◆ Records shown
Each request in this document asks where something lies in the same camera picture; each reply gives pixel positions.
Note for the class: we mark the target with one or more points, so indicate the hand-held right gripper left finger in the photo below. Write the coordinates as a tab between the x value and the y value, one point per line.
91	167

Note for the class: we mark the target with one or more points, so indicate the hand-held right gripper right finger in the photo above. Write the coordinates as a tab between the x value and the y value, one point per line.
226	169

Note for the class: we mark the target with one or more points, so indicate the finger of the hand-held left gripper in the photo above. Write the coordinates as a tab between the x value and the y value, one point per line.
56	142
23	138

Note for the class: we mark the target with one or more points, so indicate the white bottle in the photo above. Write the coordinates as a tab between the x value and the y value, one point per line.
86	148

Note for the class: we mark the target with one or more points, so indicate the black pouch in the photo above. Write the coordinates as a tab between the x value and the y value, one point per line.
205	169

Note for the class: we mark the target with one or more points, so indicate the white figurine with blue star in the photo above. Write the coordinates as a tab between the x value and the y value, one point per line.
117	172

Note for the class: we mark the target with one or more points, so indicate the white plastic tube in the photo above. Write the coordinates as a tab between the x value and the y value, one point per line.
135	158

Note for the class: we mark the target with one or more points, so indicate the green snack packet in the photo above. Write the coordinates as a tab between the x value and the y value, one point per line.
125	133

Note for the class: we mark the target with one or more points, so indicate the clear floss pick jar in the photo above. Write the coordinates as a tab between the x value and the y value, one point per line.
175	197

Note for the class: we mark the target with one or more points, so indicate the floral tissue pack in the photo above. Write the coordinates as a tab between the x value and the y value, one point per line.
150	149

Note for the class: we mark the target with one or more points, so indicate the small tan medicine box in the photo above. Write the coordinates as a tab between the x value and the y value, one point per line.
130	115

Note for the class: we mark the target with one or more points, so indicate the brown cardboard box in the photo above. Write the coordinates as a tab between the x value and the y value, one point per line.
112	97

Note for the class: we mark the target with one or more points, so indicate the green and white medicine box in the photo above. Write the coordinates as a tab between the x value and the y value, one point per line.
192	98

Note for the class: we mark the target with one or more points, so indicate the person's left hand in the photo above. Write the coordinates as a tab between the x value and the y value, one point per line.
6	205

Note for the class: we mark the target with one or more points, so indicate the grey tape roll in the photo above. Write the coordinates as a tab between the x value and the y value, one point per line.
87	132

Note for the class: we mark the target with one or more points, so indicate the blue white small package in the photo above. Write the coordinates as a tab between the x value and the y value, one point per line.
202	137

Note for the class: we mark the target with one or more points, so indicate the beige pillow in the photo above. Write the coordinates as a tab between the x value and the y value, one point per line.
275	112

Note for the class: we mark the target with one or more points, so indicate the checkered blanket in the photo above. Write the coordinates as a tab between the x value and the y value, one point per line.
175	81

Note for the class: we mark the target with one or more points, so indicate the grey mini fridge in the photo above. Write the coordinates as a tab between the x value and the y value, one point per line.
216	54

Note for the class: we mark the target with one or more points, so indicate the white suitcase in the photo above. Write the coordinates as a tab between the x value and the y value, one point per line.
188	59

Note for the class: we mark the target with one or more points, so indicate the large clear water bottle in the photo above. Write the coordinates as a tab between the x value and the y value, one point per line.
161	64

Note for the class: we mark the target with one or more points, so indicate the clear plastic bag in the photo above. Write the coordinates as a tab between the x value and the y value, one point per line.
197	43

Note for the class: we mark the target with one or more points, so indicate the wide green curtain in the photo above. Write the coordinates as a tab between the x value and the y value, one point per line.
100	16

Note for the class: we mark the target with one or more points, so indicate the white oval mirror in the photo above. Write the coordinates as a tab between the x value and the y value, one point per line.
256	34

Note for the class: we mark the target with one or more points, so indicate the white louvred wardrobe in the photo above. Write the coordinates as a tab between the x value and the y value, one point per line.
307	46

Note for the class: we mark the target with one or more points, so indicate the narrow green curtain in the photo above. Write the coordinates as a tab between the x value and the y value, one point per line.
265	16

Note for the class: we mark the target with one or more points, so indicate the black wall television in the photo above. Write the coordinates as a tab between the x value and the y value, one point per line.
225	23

◆ Exercise brief
Type out the records above again, exactly the same.

◆ Response
Each request in this document asks where something lies in the same camera picture; each reply gives pixel positions.
Note for the class: we mark the target with one or more points, so indicate the hand-held right gripper left finger in the photo below. Write the coordinates as a tab between the x value and the y value, one point per line.
91	167

Note for the class: we mark the target with one or more points, so indicate the hand-held right gripper right finger in the photo above. Write the coordinates as a tab between the x value and the y value, one point per line.
226	169

Note for the class: we mark the target with one or more points, so indicate the finger of the hand-held left gripper in the photo above. Write the coordinates as a tab between the x value and the y value, one point per line.
56	142
23	138

Note for the class: we mark the target with one or more points, so indicate the white bottle in the photo above. Write the coordinates as a tab between the x value and the y value, one point per line.
86	148

Note for the class: we mark the target with one or more points, so indicate the black pouch in the photo above. Write the coordinates as a tab between the x value and the y value, one point per line.
205	169

Note for the class: we mark the target with one or more points, so indicate the white figurine with blue star in the photo above. Write the coordinates as a tab between the x value and the y value, one point per line.
117	172

Note for the class: we mark the target with one or more points, so indicate the white plastic tube in the photo above. Write the coordinates as a tab between the x value and the y value, one point per line.
135	158

Note for the class: we mark the target with one or more points, so indicate the green snack packet in the photo above. Write the coordinates as a tab between the x value and the y value, one point per line.
125	133

Note for the class: we mark the target with one or more points, so indicate the clear floss pick jar in the photo above. Write the coordinates as a tab between the x value and the y value, one point per line.
175	197

Note for the class: we mark the target with one or more points, so indicate the floral tissue pack in the photo above. Write the coordinates as a tab between the x value and the y value, one point per line.
150	149

Note for the class: we mark the target with one or more points, so indicate the small tan medicine box in the photo above. Write the coordinates as a tab between the x value and the y value, one point per line.
130	115

Note for the class: we mark the target with one or more points, so indicate the brown cardboard box in the photo above. Write the coordinates as a tab between the x value and the y value, one point per line.
112	97

Note for the class: we mark the target with one or more points, so indicate the green and white medicine box in the photo above. Write the coordinates as a tab between the x value and the y value, one point per line.
192	98

Note for the class: we mark the target with one or more points, so indicate the person's left hand in the photo above. Write the coordinates as a tab between the x value and the y value, one point per line.
6	205

Note for the class: we mark the target with one or more points, so indicate the grey tape roll in the photo above. Write the coordinates as a tab between the x value and the y value, one point per line.
87	132

Note for the class: we mark the target with one or more points, so indicate the blue white small package in the photo above. Write the coordinates as a tab between the x value and the y value, one point per line.
202	137

Note for the class: we mark the target with one or more points, so indicate the beige pillow in the photo above. Write the coordinates as a tab between the x value and the y value, one point per line.
275	112

Note for the class: we mark the target with one or more points, so indicate the checkered blanket in the photo above. Write the coordinates as a tab between the x value and the y value, one point per line.
175	81

Note for the class: we mark the target with one or more points, so indicate the grey mini fridge in the photo above. Write the coordinates as a tab between the x value and the y value, one point per line.
216	54

Note for the class: we mark the target with one or more points, so indicate the white suitcase in the photo above. Write the coordinates as a tab between the x value and the y value, one point per line.
188	59

Note for the class: we mark the target with one or more points, so indicate the large clear water bottle in the photo above. Write the coordinates as a tab between the x value and the y value, one point per line.
161	64

Note for the class: we mark the target with one or more points, so indicate the clear plastic bag in the photo above. Write the coordinates as a tab between the x value and the y value, one point per line.
197	43

Note for the class: we mark the target with one or more points, so indicate the wide green curtain in the photo above. Write the coordinates as a tab between the x value and the y value, one point per line.
100	16

Note for the class: we mark the target with one or more points, so indicate the white oval mirror in the photo above. Write the coordinates as a tab between the x value and the y value, one point per line.
256	34

Note for the class: we mark the target with one or more points, so indicate the white louvred wardrobe in the photo above. Write the coordinates as a tab between the x value and the y value, one point per line.
307	46

Note for the class: we mark the target with one or more points, so indicate the narrow green curtain in the photo above. Write the coordinates as a tab between the x value and the y value, one point per line.
265	16

Note for the class: we mark the target with one or more points, so indicate the black wall television in the photo above. Write the coordinates as a tab between the x value and the y value, one point per line.
225	23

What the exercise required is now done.